Why would we want police to have more power?

Becca Brunk, PhD
4 min readMar 15, 2021

At the beginning of the pandemic, people flocked to purchase copies of 1984. Are we ready to take on Big Brother?

In the spring of 2013, I spent a night in Michigan State University’s drunk tank with a girl from Grand Valley, a university about two hours north of Lansing where we were. She wasn’t much older than me at the time, eighteen or nineteen and she told me that the officer who brought her in had sexually assaulted her. He’d known she was drunk, he’d known she was alone and he probably thought that she wouldn’t say anything. Even if she did, who would believe her?

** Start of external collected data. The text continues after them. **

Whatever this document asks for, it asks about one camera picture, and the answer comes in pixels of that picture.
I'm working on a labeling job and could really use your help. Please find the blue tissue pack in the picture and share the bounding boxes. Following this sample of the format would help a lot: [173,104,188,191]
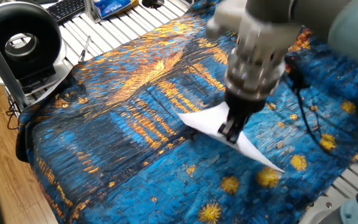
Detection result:
[93,0,133,19]

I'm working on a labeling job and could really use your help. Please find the white paper sheet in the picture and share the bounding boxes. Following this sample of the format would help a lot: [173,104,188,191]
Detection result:
[176,101,285,174]

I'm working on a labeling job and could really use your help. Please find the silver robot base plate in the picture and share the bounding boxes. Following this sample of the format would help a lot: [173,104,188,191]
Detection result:
[300,194,344,224]

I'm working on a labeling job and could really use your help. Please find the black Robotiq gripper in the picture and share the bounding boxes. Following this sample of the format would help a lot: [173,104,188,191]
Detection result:
[218,91,267,144]

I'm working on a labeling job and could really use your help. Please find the thin black wires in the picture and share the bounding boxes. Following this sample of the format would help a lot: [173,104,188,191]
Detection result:
[4,93,21,130]

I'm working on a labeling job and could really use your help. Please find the grey diagonal metal pole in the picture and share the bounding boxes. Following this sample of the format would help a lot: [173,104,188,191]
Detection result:
[0,18,29,110]

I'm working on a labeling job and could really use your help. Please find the starry night painted tablecloth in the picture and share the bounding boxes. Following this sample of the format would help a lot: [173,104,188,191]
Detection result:
[15,0,358,224]

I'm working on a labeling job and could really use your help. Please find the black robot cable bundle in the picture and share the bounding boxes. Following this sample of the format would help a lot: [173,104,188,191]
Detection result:
[286,55,358,162]

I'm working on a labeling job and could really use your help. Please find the black keyboard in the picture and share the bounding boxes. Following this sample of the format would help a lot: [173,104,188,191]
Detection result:
[46,0,86,25]

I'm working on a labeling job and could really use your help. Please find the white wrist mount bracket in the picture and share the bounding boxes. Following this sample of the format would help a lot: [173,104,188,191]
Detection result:
[205,0,251,40]

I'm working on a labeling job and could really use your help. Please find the grey pen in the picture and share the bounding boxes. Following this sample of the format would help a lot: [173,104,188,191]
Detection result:
[78,35,92,64]

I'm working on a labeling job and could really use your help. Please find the short aluminium upright profile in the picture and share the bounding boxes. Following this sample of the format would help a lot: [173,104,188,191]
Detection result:
[84,0,102,23]

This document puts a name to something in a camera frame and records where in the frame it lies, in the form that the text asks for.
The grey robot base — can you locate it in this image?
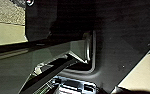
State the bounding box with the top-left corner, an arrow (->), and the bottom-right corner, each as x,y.
24,0 -> 150,94

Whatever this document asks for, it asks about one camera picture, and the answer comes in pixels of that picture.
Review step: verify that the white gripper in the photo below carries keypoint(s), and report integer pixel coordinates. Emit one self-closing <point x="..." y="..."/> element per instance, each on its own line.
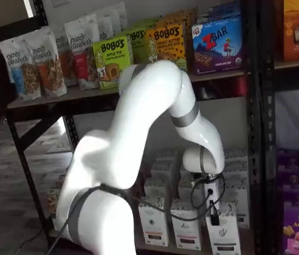
<point x="213" y="192"/>

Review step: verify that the white box green strip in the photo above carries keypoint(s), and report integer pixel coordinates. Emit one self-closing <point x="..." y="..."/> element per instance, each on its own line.
<point x="226" y="233"/>
<point x="238" y="204"/>
<point x="235" y="175"/>
<point x="235" y="156"/>

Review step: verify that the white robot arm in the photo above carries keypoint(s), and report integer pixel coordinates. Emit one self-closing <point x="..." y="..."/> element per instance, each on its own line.
<point x="138" y="119"/>

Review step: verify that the white box pink strip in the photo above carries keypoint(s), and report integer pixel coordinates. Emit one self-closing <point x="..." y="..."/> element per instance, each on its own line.
<point x="186" y="190"/>
<point x="185" y="225"/>

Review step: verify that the blue ZBar box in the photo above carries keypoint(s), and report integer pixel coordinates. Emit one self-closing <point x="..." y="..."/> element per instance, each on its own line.
<point x="218" y="53"/>
<point x="218" y="12"/>

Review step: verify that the green apple cinnamon oatmeal box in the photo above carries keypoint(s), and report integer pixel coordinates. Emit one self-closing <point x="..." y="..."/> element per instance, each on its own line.
<point x="53" y="199"/>

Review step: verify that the yellow Bobo's peanut butter box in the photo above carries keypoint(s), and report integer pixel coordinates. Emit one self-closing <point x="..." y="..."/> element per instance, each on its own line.
<point x="183" y="18"/>
<point x="166" y="40"/>

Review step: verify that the green Bobo's apple pie box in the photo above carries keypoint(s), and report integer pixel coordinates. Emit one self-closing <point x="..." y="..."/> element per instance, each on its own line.
<point x="112" y="53"/>
<point x="138" y="45"/>

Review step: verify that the red label granola bag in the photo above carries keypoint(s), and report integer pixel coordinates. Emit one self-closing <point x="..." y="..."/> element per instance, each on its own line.
<point x="84" y="61"/>

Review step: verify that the white granola bag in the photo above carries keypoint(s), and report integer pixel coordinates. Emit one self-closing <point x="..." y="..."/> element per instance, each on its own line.
<point x="105" y="26"/>
<point x="119" y="16"/>

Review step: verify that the blue label granola bag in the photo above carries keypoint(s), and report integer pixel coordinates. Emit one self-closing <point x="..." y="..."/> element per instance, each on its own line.
<point x="21" y="74"/>

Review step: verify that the black metal shelf frame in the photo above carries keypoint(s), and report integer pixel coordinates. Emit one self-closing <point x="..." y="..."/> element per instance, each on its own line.
<point x="268" y="132"/>
<point x="252" y="132"/>

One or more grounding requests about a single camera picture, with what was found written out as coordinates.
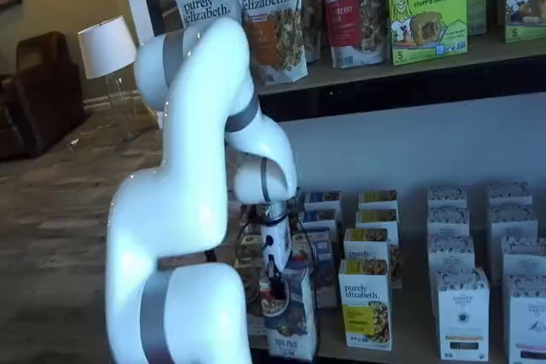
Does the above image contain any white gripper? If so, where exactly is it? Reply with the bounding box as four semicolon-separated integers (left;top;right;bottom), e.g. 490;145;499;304
260;220;293;299

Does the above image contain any blue white cereal box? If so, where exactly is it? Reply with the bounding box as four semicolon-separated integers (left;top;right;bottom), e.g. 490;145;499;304
303;190;342;211
292;227;339;310
300;209;340;231
262;255;321;361

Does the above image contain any green white cereal box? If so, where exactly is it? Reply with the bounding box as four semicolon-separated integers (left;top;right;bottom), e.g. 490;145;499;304
241;263;270;338
235;233;265;266

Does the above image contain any yellow white granola box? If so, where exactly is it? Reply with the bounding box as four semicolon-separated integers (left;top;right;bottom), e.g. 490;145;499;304
343;227;403;289
339;258;393;351
355;209;400;232
357;190;398;211

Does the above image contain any black metal shelf rack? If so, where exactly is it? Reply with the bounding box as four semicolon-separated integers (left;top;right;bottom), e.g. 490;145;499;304
136;0;546;364

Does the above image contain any green apple pie Bobo's box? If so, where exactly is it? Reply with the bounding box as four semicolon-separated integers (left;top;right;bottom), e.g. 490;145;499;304
386;0;469;66

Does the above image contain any orange label granola bag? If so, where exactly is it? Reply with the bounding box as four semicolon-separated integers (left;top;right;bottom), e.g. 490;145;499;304
228;0;309;86
298;0;325;63

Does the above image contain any red label granola bag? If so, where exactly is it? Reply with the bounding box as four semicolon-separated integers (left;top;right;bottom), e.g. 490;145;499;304
314;0;392;69

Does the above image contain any white table lamp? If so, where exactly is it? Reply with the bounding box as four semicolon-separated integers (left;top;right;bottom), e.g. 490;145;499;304
77;14;141;143

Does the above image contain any dark brown armchair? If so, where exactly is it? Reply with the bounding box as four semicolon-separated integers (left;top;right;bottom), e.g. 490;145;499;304
0;30;89;164

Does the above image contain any short looped black gripper cable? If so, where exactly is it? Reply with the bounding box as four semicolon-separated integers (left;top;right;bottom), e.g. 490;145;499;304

Experiences like this happen often. In 2019, the Guardian reported on police sexual misconduct in England and Wales and found that from 2012 to 2017, nearly 1,500 accusations of sexual misconduct had been made against police officers. These accusations included sexual harassment, child abuse and exploiting crime victims. These figures from 33 forces across England and Wales were obtained under the Freedom of Information Act, which allows the public to make requests for information from public bodies and usually requires these institutions to respond in a certain number of days (~60 days). Amongst these forces, it was the London Metropolitan Police which took an extra year to respond, eventually providing their data in 2018.

It was also a Met Police officer who is allegedly responsible for the abduction and murder of Sarah Everard. It was the Met Police that failed to follow up on a report of that officer exposing himself. It was the Met Police who made national headlines this weekend for how they chose to handle the London vigil for Sarah Everard. The Mayor of London even tweeted about the mishandling of the vigil, and yet there is a bill being pushed through Parliament that would give police the power to determine what deems a protest ‘disruptive’. What the fuck is going on here?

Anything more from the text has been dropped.